**Directions**
Across the data, every line with the word "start" counts once; state the total alone.
━━━━━━━━━━
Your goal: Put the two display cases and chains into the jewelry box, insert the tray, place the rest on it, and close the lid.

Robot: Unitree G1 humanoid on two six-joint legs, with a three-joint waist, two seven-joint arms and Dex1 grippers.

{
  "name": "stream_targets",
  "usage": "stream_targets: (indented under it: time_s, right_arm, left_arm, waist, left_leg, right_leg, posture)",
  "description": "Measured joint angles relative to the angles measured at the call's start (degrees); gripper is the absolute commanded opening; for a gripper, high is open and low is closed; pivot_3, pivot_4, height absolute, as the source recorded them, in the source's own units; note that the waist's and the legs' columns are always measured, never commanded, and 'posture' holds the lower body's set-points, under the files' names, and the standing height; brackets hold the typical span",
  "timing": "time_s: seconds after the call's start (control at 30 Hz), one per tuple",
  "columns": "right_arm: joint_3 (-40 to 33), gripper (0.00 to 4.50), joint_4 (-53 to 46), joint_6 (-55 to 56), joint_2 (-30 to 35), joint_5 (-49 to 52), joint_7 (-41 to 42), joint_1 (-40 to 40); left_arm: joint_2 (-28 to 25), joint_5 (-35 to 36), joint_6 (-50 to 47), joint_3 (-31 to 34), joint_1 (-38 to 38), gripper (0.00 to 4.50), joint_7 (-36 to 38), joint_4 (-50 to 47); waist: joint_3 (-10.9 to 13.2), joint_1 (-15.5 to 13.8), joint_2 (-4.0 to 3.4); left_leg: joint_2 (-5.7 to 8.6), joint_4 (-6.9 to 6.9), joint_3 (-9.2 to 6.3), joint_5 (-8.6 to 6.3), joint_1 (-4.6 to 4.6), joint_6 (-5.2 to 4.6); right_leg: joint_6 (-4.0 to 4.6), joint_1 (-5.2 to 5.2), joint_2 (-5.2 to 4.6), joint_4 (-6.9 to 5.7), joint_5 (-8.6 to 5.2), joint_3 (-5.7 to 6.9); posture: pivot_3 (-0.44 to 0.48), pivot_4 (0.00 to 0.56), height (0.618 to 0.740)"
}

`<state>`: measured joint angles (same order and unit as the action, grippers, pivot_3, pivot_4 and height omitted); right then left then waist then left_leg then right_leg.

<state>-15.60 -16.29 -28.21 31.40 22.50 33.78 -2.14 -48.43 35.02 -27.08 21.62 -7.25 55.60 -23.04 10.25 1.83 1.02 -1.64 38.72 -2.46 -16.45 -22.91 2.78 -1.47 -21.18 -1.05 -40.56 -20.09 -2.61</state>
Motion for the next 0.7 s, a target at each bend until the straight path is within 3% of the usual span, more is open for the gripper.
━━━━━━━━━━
**Exercise output**
2